#### WHAT IS BEING ASKED:
Looking through the data below, work out how many lines have the word "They". Reply with that number only.

#### MATERIAL FOR THIS EXERCISE:
▼

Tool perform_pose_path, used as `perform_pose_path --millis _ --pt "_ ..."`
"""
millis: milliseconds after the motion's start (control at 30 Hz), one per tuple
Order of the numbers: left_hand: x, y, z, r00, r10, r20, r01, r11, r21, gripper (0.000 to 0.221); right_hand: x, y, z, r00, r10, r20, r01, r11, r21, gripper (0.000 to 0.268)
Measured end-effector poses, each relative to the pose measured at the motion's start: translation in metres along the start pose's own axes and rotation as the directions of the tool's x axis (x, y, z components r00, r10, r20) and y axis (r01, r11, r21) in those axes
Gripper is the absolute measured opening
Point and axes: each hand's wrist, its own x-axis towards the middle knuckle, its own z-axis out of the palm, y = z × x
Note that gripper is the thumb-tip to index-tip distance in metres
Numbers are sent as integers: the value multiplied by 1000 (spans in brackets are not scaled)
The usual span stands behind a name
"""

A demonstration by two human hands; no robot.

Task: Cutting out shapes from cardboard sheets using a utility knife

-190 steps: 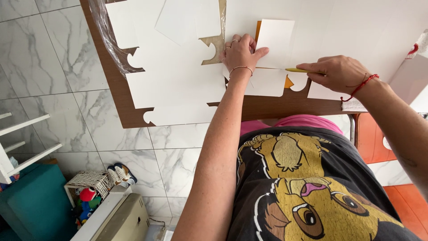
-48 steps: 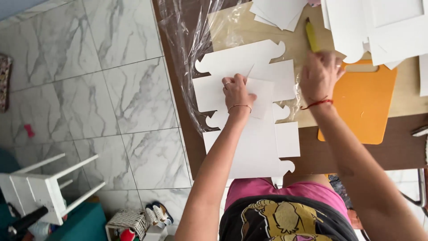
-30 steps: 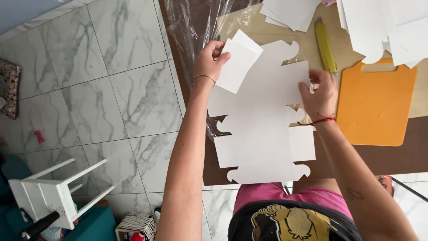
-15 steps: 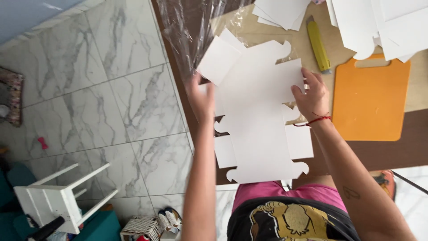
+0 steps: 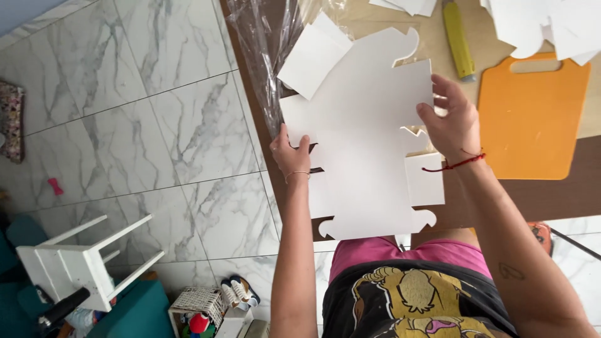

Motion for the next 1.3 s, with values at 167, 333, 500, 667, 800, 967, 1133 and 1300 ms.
perform_pose_path --millis 167,333,500,667,800,967,1133,1300 --pt "4 -9 1 984 157 -87 -163 985 -64 61 -2 19 -1 937 275 216 -328 906 268 56" --pt "-8 17 -19 981 194 27 -189 972 -138 57 -17 17 -7 939 283 197 -321 926 199 59" --pt "1 5 -2 966 254 39 -248 962 -113 59 -26 23 -9 962 228 152 -263 922 282 56" --pt "11 -1 12 977 203 -66 -195 974 111 67 -31 35 -13 961 231 151 -265 926 268 51" --pt "17 -11 14 980 187 -63 -181 979 91 64 -34 24 -17 956 244 166 -279 930 238 53" --pt "23 -24 22 984 146 -99 -147 989 -2 54 -34 23 -17 956 239 167 -272 938 215 54" --pt "8 16 -10 1000 -8 -24 1 960 -278 57 -33 16 -18 950 263 168 -296 932 211 53" --pt "16 11 -6 999 -37 -37 28 972 -233 53 -32 22 -19 949 274 158 -304 927 217 52"
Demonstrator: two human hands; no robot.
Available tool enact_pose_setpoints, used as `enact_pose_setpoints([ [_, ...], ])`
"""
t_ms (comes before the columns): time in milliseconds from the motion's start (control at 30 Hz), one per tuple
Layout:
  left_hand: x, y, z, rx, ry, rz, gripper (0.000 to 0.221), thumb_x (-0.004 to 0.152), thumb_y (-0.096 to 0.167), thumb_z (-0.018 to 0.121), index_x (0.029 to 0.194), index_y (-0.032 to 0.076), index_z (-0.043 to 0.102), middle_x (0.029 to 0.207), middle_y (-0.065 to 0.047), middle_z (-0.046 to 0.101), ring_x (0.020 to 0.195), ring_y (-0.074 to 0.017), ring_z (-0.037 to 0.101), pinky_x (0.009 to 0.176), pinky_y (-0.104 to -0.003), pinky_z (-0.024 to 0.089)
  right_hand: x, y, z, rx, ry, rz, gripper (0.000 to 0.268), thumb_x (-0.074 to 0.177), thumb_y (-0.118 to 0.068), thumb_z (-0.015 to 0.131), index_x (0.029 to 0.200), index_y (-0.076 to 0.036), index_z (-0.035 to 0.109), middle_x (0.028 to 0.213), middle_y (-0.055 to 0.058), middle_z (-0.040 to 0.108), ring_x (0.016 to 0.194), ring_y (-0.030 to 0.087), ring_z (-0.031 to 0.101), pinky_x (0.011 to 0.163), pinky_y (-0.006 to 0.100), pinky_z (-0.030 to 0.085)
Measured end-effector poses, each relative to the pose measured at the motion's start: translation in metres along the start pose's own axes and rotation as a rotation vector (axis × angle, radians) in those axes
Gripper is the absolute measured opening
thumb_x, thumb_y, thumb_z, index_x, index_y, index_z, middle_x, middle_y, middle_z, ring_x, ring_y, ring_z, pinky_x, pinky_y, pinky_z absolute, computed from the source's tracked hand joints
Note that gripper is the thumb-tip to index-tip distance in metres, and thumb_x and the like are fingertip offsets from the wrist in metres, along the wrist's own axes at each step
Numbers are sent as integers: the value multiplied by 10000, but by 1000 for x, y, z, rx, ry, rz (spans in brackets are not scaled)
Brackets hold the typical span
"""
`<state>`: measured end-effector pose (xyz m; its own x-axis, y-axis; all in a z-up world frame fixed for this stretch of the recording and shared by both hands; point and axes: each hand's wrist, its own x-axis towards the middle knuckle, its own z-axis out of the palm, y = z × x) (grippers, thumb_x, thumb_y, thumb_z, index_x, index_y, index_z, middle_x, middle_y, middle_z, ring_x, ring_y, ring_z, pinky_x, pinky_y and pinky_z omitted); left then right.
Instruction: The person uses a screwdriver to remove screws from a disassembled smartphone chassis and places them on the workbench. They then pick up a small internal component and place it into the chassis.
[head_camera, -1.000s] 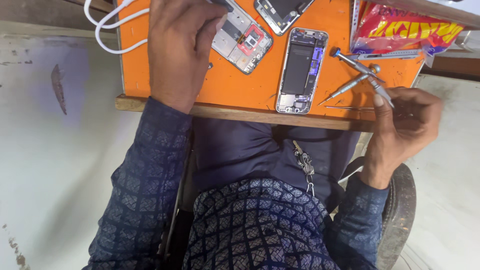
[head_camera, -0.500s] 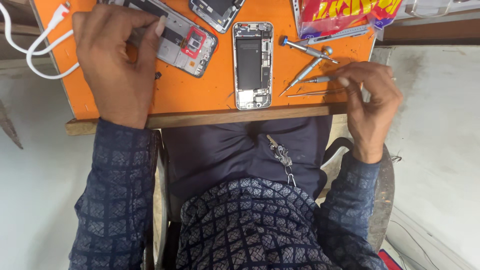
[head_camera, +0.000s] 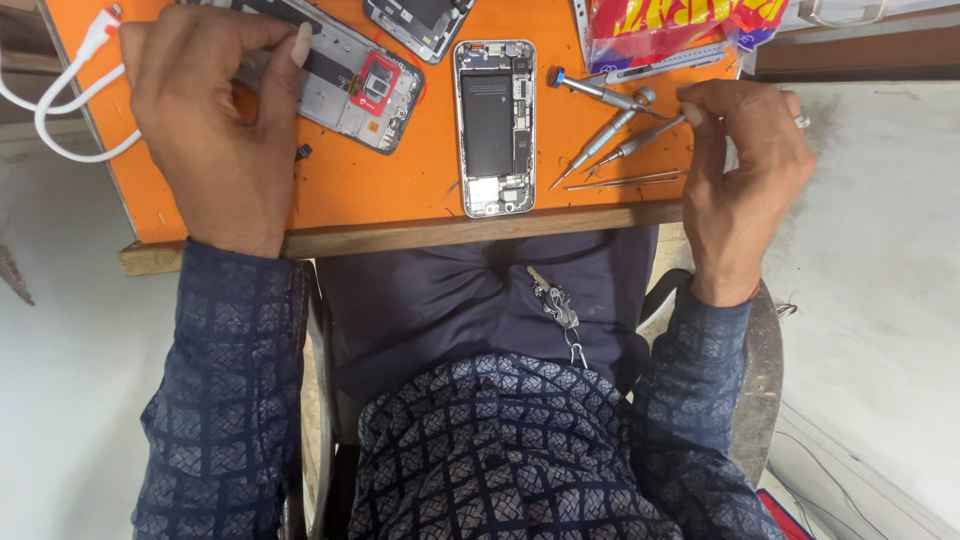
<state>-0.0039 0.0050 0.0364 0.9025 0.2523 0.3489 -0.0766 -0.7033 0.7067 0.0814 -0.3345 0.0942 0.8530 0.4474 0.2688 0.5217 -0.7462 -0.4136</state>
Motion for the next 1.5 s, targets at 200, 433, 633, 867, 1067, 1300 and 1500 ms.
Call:
enact_pose_setpoints([
  [200,2,3,0,39,9,-1,100,990,-64,749,1035,2,690,1027,-102,604,966,-275,502,876,-399,421,-4,-8,-2,0,-268,-61,227,942,59,744,1115,-86,769,1171,46,700,1113,268,580,1011,377,489],
  [433,4,4,1,26,72,-50,119,1006,-47,787,983,16,689,1039,-103,617,991,-316,510,843,-422,420,2,-18,10,-189,-370,-185,190,940,8,715,1100,-86,757,1265,24,683,1146,300,568,1016,404,489],
  [633,7,4,2,12,107,-2,91,967,-19,757,1004,12,679,1055,-116,623,1061,-339,543,914,-454,439,5,-25,9,-253,-458,-164,226,934,52,672,1114,-70,736,1134,51,668,1078,301,562,972,400,482],
  [867,4,-1,8,-42,129,-60,65,994,29,717,1057,20,703,1008,-127,661,1008,-348,574,883,-460,452,11,-33,2,9,-453,-146,314,857,82,726,1139,-55,728,1103,79,667,1099,328,585,976,426,487],
  [1067,-2,-10,12,-7,107,-86,66,1065,104,708,1092,45,722,1063,-98,700,1048,-333,588,932,-456,466,7,-45,4,274,-381,-53,161,987,105,697,1102,-5,674,1120,105,668,1088,263,673,957,342,516],
  [1300,-4,-14,14,-11,97,-77,101,1080,128,681,1135,57,726,1018,-87,713,1011,-323,601,915,-452,473,9,-56,25,350,-291,87,84,1130,75,584,1187,19,608,1082,111,636,950,180,651,855,283,510],
  [1500,-3,-14,15,-17,83,-89,112,1080,131,667,1138,60,732,1013,-91,711,1013,-338,600,915,-464,468,14,-59,25,371,-218,276,139,1095,-21,594,1229,-32,629,942,51,645,861,153,617,808,267,497],
])
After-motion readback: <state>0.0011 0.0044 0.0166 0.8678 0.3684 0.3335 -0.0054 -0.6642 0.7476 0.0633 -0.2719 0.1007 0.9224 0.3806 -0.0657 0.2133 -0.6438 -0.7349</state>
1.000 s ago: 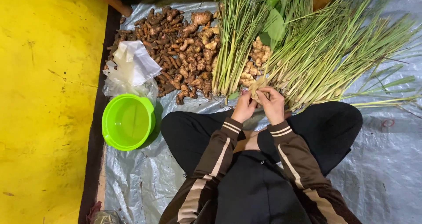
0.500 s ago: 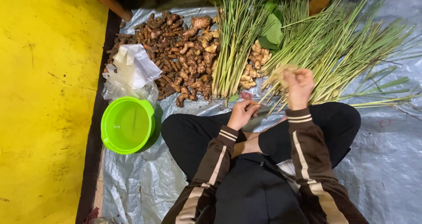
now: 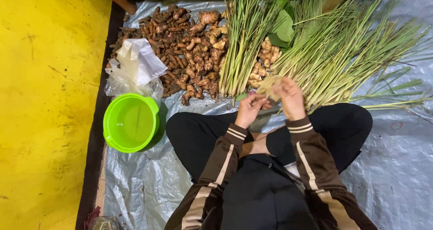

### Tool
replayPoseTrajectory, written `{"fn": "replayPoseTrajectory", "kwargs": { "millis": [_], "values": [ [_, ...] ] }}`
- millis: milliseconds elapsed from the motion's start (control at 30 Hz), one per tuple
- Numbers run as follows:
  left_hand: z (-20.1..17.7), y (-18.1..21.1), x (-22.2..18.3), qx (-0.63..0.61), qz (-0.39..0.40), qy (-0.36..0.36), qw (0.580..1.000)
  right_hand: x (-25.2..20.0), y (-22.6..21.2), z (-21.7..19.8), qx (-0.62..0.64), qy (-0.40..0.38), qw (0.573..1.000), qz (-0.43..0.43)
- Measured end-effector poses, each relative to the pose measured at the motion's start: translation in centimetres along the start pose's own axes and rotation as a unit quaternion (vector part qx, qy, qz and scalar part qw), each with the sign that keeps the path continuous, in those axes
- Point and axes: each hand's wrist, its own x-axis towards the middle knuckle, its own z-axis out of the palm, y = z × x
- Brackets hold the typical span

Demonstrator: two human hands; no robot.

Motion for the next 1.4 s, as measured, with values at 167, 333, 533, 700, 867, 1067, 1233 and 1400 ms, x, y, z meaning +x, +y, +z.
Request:
{"fn": "replayPoseTrajectory", "kwargs": {
  "millis": [167,333,533,700,867,1067,1233,1400],
  "values": [
    [-1.2,-2.3,0.9,0.040,-0.001,0.013,0.999,-1.0,0.7,-0.4,-0.047,-0.030,0.998,0.017],
    [-0.1,-1.3,0.6,0.059,0.023,-0.005,0.998,0.4,4.1,-2.2,-0.054,-0.011,0.998,0.009],
    [0.0,-1.4,0.8,0.054,0.023,-0.026,0.998,3.0,8.4,-5.2,0.025,0.012,0.999,0.030],
    [-1.3,-2.7,1.8,0.155,0.067,-0.066,0.983,4.3,8.8,-6.8,0.050,0.014,0.999,0.010],
    [-1.4,-1.9,2.1,0.252,0.124,0.005,0.960,1.8,4.7,-4.4,0.014,-0.010,1.000,0.007],
    [-0.8,-0.5,4.5,0.205,0.198,0.055,0.957,-0.6,2.0,-1.3,-0.068,-0.048,0.997,0.003],
    [-0.1,0.6,4.9,0.089,0.103,0.051,0.989,0.2,4.7,-2.6,-0.118,-0.076,0.990,-0.007],
    [0.4,2.0,3.9,-0.009,0.066,0.067,0.995,0.0,6.8,-3.1,-0.096,-0.104,0.990,0.004]
  ]
}}
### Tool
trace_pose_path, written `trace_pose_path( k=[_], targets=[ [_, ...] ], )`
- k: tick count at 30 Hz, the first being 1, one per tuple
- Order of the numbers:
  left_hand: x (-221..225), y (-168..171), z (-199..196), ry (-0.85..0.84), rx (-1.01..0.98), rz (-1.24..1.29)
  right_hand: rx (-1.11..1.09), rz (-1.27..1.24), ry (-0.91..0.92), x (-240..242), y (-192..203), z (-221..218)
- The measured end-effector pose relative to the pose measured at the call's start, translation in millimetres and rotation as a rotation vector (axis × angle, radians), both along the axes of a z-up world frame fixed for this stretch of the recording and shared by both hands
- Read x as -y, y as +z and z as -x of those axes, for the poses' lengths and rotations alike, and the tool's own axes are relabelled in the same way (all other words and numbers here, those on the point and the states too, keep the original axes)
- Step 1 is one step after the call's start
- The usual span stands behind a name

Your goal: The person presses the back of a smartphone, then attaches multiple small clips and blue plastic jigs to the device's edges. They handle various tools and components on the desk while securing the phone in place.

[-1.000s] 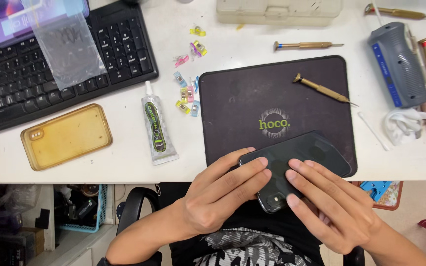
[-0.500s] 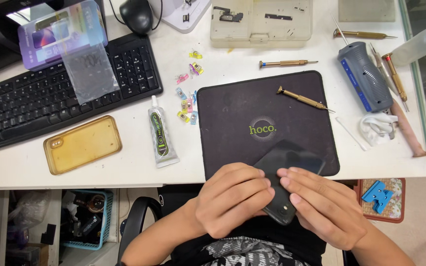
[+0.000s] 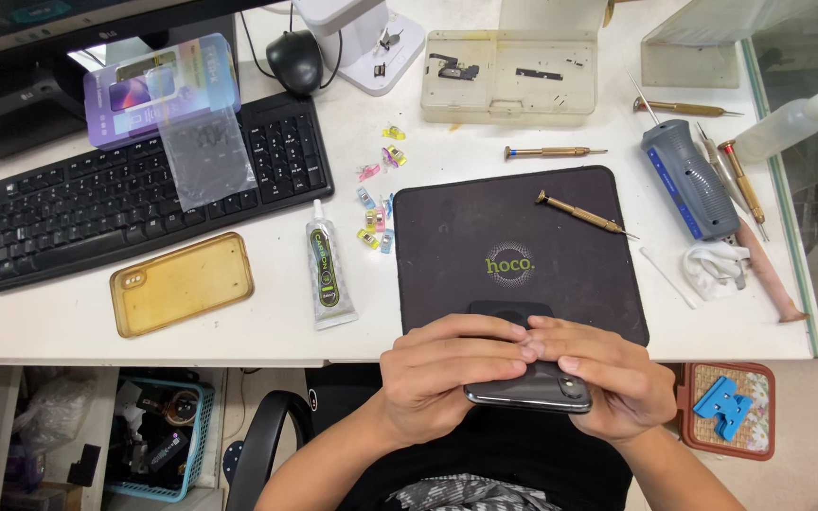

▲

#### ANSWER SPACE:
2